You can still link to it on your portfolio page. Unless this is for some hidden site somewhere, they won’t object to a link to their page. Most organizations want as many links to their page as possible.

A big issue, is: Are you getting paid for this? If the answer is “yes”, then you definitely need to have a talk with them. I would explain to them. You will retain the copyright to the site and the information on it, but I will store my revisions on github (which is the industry standard) and there is nothing they can find there that they can’t already find by clicking ctrl-u on your page. I also agree not to reuse this page for future clients.

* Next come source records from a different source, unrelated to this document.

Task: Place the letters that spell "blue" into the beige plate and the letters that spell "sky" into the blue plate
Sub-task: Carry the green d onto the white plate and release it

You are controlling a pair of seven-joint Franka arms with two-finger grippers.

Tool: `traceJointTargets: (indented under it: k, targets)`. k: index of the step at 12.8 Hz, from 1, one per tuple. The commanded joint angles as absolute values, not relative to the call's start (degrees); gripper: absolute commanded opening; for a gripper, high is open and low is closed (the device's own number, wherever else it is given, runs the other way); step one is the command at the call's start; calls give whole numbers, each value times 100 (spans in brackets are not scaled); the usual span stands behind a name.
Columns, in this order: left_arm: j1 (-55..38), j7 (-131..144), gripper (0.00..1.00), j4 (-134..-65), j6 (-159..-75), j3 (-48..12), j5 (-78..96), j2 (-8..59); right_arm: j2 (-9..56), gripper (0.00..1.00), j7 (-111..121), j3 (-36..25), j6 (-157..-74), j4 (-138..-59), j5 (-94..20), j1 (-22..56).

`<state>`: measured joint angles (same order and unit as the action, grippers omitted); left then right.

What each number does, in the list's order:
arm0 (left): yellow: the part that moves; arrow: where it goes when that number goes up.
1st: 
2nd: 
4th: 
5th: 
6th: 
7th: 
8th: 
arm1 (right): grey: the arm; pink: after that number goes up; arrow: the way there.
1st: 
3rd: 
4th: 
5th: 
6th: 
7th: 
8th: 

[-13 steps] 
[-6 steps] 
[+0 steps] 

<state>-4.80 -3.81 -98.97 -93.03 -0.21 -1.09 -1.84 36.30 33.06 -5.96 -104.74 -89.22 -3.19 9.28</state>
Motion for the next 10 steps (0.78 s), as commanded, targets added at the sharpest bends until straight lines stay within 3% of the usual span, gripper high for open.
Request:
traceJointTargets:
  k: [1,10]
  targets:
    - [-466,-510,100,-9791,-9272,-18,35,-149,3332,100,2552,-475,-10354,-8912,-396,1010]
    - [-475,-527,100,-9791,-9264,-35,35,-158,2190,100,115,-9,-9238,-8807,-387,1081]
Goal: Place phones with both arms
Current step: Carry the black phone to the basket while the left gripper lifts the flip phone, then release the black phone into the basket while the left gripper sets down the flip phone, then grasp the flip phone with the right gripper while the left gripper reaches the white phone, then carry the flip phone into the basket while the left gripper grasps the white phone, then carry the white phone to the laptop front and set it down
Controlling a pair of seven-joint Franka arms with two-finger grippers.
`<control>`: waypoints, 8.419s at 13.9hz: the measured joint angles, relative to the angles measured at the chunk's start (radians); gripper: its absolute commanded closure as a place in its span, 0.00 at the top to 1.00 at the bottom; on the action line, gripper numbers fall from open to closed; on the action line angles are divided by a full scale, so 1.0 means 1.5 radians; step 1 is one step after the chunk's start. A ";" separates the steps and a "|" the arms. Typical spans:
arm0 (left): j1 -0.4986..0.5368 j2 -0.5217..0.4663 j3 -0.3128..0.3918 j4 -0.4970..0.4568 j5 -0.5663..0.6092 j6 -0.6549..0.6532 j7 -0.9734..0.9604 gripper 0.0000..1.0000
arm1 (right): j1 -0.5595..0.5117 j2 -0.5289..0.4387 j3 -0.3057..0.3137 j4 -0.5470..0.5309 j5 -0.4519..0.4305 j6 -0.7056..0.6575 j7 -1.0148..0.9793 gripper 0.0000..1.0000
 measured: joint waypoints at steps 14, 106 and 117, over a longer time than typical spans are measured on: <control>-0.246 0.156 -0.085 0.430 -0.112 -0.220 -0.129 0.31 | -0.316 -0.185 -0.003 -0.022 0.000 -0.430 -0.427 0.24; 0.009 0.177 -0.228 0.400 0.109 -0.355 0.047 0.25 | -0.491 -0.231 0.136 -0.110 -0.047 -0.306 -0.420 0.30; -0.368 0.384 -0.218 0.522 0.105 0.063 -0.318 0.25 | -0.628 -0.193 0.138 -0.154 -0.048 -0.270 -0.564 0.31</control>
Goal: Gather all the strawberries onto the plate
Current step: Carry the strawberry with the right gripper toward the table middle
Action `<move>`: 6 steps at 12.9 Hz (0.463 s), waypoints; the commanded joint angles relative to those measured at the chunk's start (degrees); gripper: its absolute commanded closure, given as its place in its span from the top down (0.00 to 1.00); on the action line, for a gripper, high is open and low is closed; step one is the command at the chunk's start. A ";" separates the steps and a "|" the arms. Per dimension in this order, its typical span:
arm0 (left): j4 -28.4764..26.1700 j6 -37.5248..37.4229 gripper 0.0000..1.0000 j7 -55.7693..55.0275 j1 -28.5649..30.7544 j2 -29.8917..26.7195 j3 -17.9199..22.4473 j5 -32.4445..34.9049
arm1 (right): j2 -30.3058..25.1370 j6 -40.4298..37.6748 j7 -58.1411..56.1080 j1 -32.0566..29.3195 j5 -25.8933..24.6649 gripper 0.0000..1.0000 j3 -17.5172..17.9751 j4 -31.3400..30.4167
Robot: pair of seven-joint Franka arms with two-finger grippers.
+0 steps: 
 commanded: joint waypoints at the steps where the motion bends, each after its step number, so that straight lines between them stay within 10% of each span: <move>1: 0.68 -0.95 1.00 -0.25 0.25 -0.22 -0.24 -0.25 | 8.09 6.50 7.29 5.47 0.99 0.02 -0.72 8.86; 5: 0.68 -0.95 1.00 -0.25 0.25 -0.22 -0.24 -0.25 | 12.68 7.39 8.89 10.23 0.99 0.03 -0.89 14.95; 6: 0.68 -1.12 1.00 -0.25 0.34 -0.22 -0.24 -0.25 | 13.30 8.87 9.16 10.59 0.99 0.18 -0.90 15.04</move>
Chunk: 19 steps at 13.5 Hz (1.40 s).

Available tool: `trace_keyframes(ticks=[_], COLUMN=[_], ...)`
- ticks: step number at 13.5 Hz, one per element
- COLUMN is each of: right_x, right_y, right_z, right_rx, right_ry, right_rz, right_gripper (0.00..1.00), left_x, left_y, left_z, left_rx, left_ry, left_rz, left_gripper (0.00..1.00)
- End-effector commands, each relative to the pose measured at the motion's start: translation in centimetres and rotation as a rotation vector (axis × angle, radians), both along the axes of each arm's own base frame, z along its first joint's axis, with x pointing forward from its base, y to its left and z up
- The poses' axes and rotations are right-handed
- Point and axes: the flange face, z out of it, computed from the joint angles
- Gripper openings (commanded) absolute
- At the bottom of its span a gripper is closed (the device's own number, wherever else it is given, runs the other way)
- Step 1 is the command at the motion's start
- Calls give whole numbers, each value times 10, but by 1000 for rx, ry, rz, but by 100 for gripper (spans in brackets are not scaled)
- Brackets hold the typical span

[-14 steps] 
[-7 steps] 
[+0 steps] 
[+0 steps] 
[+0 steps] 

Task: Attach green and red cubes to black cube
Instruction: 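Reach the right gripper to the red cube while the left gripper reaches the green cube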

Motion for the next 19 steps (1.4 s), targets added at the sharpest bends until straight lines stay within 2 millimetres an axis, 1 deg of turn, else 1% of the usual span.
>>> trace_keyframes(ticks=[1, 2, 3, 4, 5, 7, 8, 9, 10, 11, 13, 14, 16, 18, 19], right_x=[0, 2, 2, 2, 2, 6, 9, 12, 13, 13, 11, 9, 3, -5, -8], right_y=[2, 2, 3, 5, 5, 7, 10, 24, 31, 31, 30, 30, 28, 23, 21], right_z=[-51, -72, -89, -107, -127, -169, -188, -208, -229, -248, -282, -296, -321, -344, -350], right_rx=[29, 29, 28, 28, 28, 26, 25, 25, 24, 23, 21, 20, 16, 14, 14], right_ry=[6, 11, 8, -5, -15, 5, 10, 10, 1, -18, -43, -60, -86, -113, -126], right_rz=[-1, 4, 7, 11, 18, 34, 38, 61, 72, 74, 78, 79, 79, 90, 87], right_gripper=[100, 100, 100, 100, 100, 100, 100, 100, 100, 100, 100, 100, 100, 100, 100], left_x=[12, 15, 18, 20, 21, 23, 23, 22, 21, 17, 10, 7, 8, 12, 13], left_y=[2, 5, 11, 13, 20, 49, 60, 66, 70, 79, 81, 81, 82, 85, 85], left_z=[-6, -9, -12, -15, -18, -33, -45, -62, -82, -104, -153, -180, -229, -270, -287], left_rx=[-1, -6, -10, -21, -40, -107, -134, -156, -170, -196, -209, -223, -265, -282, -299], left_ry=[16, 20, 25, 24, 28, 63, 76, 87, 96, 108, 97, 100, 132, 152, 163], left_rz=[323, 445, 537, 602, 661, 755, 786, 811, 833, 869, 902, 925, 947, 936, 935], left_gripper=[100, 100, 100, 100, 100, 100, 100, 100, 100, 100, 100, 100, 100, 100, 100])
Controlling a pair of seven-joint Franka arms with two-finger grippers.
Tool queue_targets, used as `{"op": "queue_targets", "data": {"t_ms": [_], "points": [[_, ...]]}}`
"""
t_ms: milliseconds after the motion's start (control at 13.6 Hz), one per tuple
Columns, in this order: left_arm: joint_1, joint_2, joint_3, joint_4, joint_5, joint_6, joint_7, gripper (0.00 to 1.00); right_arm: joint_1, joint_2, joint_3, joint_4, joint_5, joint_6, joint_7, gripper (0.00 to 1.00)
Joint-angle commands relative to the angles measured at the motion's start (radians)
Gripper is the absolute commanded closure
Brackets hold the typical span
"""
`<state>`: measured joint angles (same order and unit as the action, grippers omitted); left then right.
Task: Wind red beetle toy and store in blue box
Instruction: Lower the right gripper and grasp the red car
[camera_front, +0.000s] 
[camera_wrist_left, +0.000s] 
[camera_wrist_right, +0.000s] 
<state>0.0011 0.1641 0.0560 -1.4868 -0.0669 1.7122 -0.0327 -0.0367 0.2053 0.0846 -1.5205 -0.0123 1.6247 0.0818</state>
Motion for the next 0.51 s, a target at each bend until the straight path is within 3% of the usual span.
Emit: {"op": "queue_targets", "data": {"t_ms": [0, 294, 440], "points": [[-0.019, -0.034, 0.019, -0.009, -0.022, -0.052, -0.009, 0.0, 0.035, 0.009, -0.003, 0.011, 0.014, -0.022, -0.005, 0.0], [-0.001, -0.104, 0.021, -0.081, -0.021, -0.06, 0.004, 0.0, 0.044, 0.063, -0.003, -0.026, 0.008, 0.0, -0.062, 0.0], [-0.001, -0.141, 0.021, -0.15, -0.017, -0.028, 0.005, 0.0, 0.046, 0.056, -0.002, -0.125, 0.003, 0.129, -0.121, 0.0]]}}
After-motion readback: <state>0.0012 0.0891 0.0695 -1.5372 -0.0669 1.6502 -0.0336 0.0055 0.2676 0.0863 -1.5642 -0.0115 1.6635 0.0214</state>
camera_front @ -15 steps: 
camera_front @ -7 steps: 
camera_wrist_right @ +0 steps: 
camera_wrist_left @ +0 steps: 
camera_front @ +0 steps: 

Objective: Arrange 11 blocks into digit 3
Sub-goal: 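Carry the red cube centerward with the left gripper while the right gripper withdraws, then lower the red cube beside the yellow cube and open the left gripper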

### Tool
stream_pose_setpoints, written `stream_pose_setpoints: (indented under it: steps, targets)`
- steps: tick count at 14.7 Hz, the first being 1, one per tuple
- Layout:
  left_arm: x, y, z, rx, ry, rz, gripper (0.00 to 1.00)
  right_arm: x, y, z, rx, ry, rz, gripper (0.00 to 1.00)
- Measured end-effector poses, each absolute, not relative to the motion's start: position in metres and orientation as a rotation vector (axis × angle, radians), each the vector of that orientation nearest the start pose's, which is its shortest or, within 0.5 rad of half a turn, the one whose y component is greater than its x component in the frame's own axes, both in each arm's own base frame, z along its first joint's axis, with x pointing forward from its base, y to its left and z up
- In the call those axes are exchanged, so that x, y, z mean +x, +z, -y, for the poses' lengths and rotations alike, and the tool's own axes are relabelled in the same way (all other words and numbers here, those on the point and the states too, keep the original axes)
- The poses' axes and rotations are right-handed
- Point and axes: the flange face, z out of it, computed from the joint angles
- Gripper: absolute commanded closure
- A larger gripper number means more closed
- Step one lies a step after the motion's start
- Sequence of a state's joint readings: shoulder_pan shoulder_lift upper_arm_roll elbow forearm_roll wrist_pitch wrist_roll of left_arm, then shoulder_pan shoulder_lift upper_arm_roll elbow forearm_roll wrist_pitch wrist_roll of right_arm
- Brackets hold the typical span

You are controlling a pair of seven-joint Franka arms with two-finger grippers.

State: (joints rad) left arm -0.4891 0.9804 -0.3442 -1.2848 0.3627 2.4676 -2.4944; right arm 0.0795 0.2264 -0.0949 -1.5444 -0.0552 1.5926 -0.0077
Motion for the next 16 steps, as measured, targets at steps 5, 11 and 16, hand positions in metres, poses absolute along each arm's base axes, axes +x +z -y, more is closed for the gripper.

If they’re not paying you, then they’re being unreasonable - the chance to show off your work is why we do pro bono work for NPOs when we’re starting out in the first place.


#3

Thanks for the answer. I have updated my question to add the relevant missing information.
Another question tho

You can still put it on github with a tight licence statement

What license would I use? Is there any existing license like that which I could just use instead of having to write it on my own?


#4

Here is some info on licenses:

https://creativecommons.org/licenses/

Here’s some discussion:

Maybe I’m overstating how “closed” something on github can be. They seem to imply that anyone is allowed to fork anything (unless the repo is private, which means paying for github.) I imagine you can still put a strict “All rights reserved. Do not publish for commerical or non-commercial use.” type warning in the license.

But again, I think there is less of a concern here than (you assume) the NPO has. Forgive me, but are you going to be doing some groundbreaking coding here? Are you going to be doing extensive backend work that will give them market dominance? Assuming this is just a standard web page, then there isn’t anything to steal. All you have is the look and feel of the web site, and unless the web site is going to be a secret, everyone will see that anyway.

I think their main concern would be that you’re going to use what you made for them as a template and copy off 75 pages next week that look exactly the same. It should be easy to assure them that you won’t.

Even if they still freak out, you can just leave it off github and link to their site from your portfolio page.